> PROBLEM
All lines before the one containing "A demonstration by", plus that line itself, are to be printed exactly as they appear below.

Excerpts from a dataset
▼

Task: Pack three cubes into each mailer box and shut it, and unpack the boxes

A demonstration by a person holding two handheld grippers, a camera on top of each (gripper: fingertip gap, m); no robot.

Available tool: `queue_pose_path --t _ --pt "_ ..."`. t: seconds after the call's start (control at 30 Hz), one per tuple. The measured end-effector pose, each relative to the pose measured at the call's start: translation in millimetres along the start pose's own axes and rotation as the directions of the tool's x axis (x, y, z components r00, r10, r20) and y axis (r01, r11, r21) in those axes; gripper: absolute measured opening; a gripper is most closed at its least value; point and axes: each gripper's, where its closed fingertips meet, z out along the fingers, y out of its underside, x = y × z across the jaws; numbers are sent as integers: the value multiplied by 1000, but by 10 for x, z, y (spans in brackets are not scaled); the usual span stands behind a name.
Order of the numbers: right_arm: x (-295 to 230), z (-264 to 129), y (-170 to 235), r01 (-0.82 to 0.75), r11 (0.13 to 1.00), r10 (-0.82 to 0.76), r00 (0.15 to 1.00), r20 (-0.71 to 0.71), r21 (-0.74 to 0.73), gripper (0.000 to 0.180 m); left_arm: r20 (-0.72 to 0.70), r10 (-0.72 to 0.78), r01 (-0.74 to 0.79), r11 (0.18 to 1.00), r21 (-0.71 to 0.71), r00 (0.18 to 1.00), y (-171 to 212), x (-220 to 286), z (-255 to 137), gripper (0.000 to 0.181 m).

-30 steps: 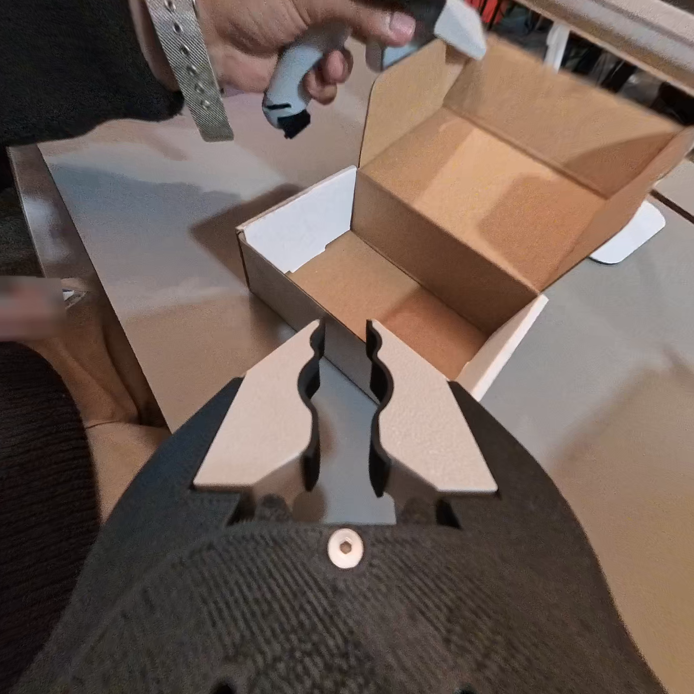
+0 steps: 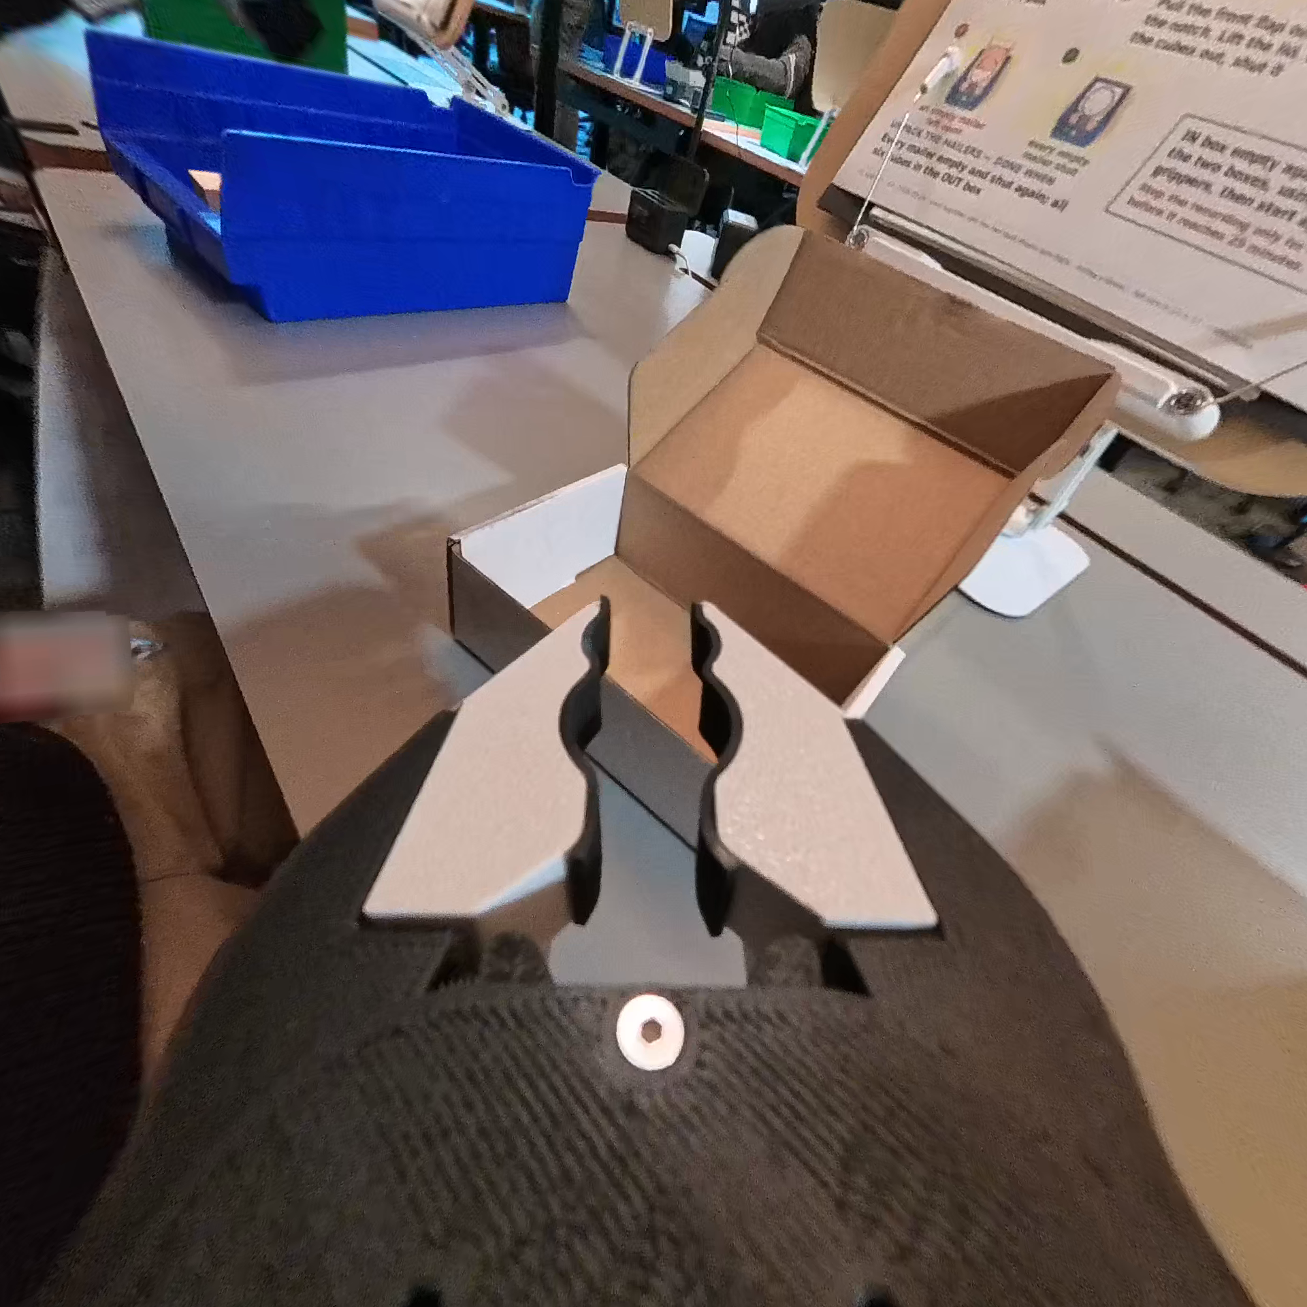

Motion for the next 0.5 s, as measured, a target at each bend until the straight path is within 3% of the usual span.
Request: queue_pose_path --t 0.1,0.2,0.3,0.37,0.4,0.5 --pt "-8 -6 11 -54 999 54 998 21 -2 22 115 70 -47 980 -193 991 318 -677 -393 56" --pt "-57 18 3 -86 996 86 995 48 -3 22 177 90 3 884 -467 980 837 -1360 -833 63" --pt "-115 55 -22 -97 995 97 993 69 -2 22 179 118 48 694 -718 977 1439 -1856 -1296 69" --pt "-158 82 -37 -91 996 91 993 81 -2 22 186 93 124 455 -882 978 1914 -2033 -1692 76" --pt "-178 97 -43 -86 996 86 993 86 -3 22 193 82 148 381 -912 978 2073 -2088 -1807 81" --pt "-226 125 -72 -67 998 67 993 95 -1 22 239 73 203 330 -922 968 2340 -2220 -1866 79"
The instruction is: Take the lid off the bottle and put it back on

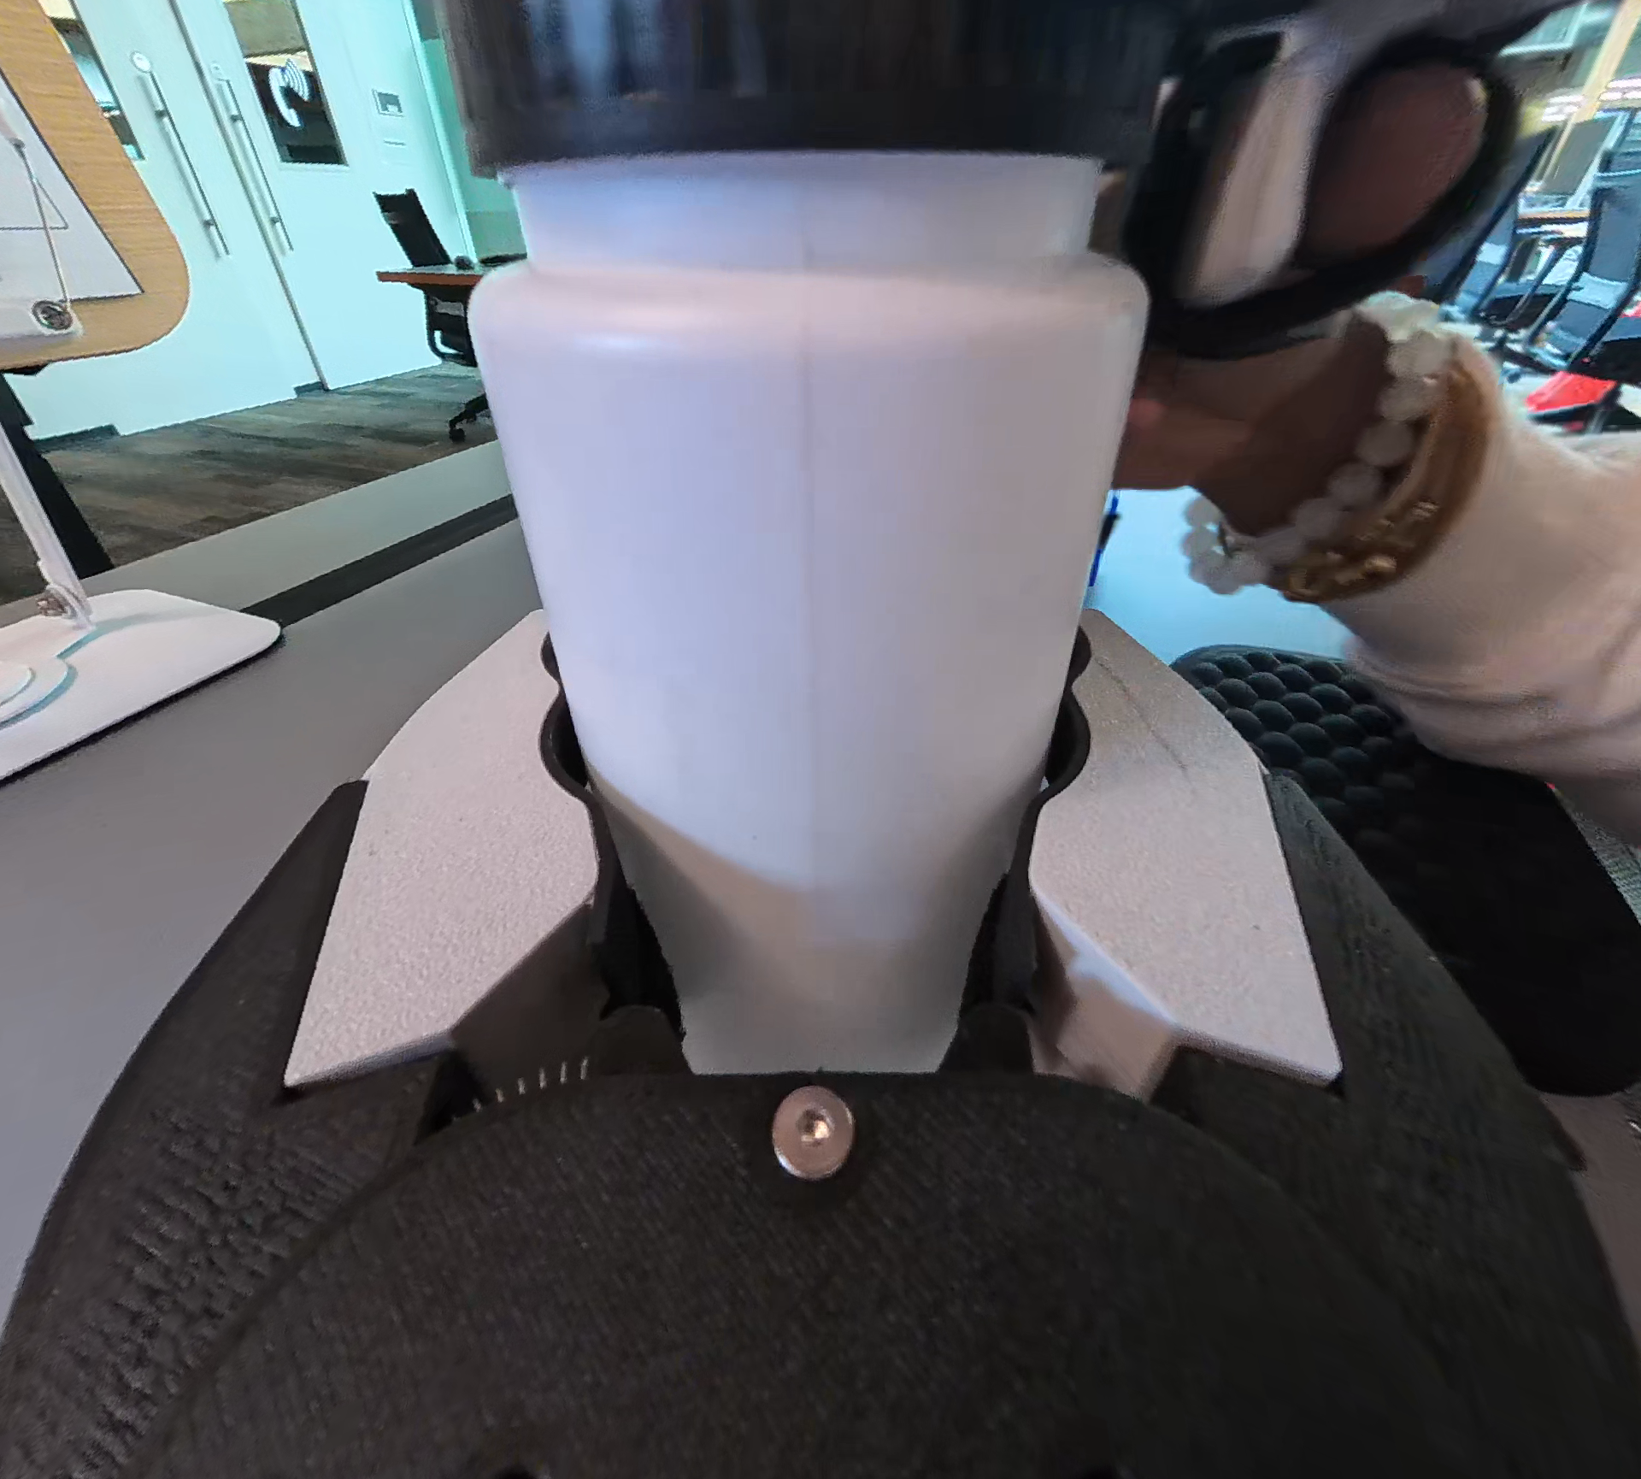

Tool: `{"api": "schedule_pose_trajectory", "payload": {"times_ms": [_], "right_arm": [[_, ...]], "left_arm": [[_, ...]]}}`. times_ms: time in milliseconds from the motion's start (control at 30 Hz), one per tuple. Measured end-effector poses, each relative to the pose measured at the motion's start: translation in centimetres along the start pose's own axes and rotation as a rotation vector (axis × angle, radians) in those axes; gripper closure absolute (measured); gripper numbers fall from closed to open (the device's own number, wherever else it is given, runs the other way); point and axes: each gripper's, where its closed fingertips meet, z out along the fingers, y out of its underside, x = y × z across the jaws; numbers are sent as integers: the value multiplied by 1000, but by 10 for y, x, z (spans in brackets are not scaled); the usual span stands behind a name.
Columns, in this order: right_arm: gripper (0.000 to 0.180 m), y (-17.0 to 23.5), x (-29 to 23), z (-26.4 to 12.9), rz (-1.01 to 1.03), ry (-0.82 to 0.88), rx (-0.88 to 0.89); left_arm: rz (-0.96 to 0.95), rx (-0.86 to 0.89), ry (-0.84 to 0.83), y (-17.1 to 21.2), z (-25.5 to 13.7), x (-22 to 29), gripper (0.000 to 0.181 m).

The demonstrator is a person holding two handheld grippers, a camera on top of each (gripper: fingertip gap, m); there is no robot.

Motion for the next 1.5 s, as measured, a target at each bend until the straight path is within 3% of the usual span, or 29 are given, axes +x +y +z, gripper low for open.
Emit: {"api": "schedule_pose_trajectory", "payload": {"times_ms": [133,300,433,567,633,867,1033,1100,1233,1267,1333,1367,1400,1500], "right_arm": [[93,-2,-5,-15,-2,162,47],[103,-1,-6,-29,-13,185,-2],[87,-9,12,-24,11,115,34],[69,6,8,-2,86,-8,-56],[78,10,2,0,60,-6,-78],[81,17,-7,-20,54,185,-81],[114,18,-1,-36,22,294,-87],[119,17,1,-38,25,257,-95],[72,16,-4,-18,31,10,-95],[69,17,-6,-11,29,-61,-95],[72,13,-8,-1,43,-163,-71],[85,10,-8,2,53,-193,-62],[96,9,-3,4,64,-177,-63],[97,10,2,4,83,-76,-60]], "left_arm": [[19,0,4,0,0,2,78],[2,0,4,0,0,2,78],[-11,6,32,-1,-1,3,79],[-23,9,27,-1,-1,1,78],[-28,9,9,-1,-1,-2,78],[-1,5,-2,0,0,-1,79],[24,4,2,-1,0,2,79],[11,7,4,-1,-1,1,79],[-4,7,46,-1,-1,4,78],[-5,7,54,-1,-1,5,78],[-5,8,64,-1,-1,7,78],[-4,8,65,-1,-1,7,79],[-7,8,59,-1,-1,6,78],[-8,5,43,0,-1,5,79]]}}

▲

> ANSWER TO THE PROBLEM
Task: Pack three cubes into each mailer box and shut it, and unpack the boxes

A demonstration by a person holding two handheld grippers, a camera on top of each (gripper: fingertip gap, m); no robot.

What needed an answer now has one.